Un'eventualità che apre per Donald Trump un nuovo fronte di scontro in Medio Oriente dopo l'Iran. Su Teheran il capo del Pentagono ad interim, Pat Shanahan, ha cercato di smorzare i toni: le azioni prese sono un «deterrente, non vogliamo un'escalation della situazione, non sono guerra».
«Gli Stati Uniti continuano a monitorare da vicino le operazioni del regime di Assad nel nord ovest della Siria, incluse le indicazioni di un nuovo uso di armi chimiche da parte del regime» afferma il portavoce del Dipartimento di Stato, Morgan Ortagus.
Un quadro già drammatico
«Sfortunatamente continuiamo a vedere segnali sul fatto che il regime di Assad possa averle usate di nuovo, incluso un presunto attacco il 19 maggio». Parole che arrivano come una doccia fredda sul quadro già drammatico dipinto dall'ONU. In un rapporto le Nazioni Unite segnalano che 180'000 civili sono stati costretti ad abbandonare le proprie case tra le regioni di Hama e Idlib fra il 29 aprile e il 9 maggio in seguito all'offensiva del governo siriano e russa nell'area.

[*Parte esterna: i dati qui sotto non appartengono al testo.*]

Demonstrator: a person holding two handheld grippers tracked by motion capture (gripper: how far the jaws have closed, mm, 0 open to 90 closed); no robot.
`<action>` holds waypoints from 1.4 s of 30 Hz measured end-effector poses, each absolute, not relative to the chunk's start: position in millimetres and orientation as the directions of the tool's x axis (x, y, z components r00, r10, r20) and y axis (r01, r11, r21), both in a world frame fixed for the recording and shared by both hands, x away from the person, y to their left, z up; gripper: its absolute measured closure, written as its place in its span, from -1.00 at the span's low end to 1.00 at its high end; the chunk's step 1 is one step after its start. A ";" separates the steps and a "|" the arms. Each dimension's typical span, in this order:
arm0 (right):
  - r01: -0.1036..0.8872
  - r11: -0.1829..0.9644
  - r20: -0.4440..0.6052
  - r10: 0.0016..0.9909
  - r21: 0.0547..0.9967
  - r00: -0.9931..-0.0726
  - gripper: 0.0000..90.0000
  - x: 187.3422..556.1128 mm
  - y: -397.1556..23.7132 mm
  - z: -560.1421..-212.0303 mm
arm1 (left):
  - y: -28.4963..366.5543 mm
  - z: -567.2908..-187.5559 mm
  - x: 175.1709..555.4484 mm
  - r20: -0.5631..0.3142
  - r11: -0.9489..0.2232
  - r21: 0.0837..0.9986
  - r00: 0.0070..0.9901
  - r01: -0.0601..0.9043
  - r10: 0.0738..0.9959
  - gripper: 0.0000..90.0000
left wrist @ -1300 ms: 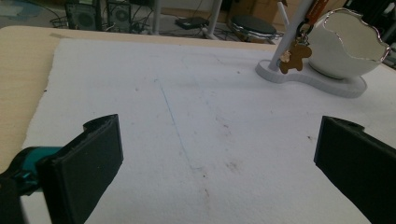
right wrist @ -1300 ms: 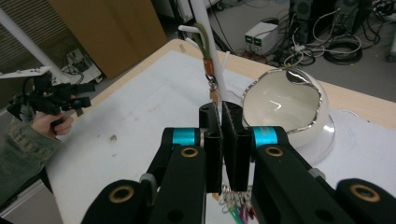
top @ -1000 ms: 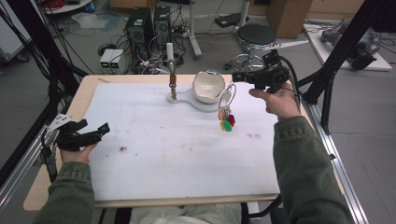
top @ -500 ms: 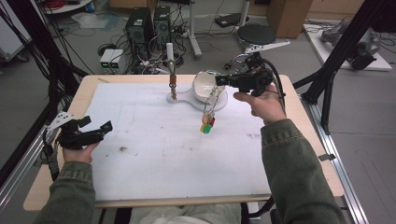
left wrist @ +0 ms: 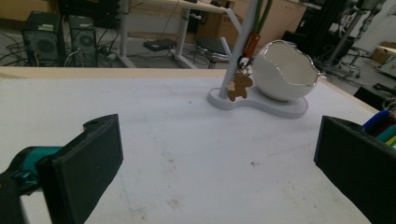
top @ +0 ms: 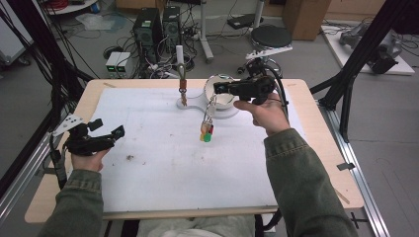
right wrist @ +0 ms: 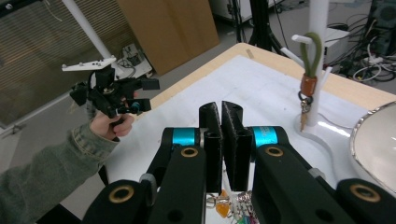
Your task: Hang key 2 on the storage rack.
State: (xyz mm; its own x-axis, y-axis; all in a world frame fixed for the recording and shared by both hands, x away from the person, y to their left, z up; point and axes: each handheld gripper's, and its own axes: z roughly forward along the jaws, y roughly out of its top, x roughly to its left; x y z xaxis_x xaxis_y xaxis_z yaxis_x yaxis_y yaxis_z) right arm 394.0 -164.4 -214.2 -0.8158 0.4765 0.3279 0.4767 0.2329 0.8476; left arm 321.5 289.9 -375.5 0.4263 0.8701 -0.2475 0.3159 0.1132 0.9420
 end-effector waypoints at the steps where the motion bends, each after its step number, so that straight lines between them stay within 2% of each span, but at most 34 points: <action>1: 0.476 0.237 0.324 0.480 0.847 -0.815 0.95 394.3 -162.0 -215.0 | 287.5 -374.5 321.5 -0.246 0.112 0.943 0.432 0.314 0.867 -0.96; 15: 0.486 0.259 0.330 0.472 0.835 -0.818 0.95 392.9 -137.0 -219.7 | 262.8 -353.2 319.5 -0.234 0.107 0.959 0.520 0.262 0.821 -0.96; 26: 0.510 0.245 0.356 0.477 0.824 -0.804 0.95 392.7 -120.1 -223.1 | 249.1 -346.6 318.9 -0.239 0.106 0.961 0.566 0.256 0.789 -0.96; 42: 0.524 0.255 0.370 0.469 0.813 -0.802 0.95 393.3 -95.3 -232.1 | 218.1 -332.4 311.6 -0.184 0.047 0.974 0.650 0.223 0.737 -0.96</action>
State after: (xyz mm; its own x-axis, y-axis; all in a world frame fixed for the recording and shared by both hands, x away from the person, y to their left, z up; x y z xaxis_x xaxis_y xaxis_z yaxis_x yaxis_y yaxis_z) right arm 393.3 -95.3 -232.1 -0.8020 0.4687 0.3703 0.5242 0.2550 0.8125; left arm 311.6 218.1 -332.4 0.6503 0.7370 -0.1844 0.2232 0.0466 0.9737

Secondo l'ONU, l'offensiva ha creato particolare problemi a circa 250'000 bambini e ragazzi in età scolare, che hanno subito conseguenze a causa del conflitto nella Siria nord-occidentale innescato a fine aprile dall'offensiva aerea e di terra delle truppe governative sostenute dalle forze russe contro miliziani anti-regime tra cui qaidisti.
Le tensioni non si allentano
Trump ha annunciato nei mesi il ritiro delle truppe americane dalla Siria in seguito alla sconfitta dell'Isis nel Paese. Ma la tensione in Siria non si è allentata e negli ultimi mesi si sono inaspriti i toni anche con gli Stati Uniti. Il ministero degli Esteri siriano ha infatti criticato aspramente la decisione di Trump di riconoscere l'annessione israeliana delle Alture del Golan.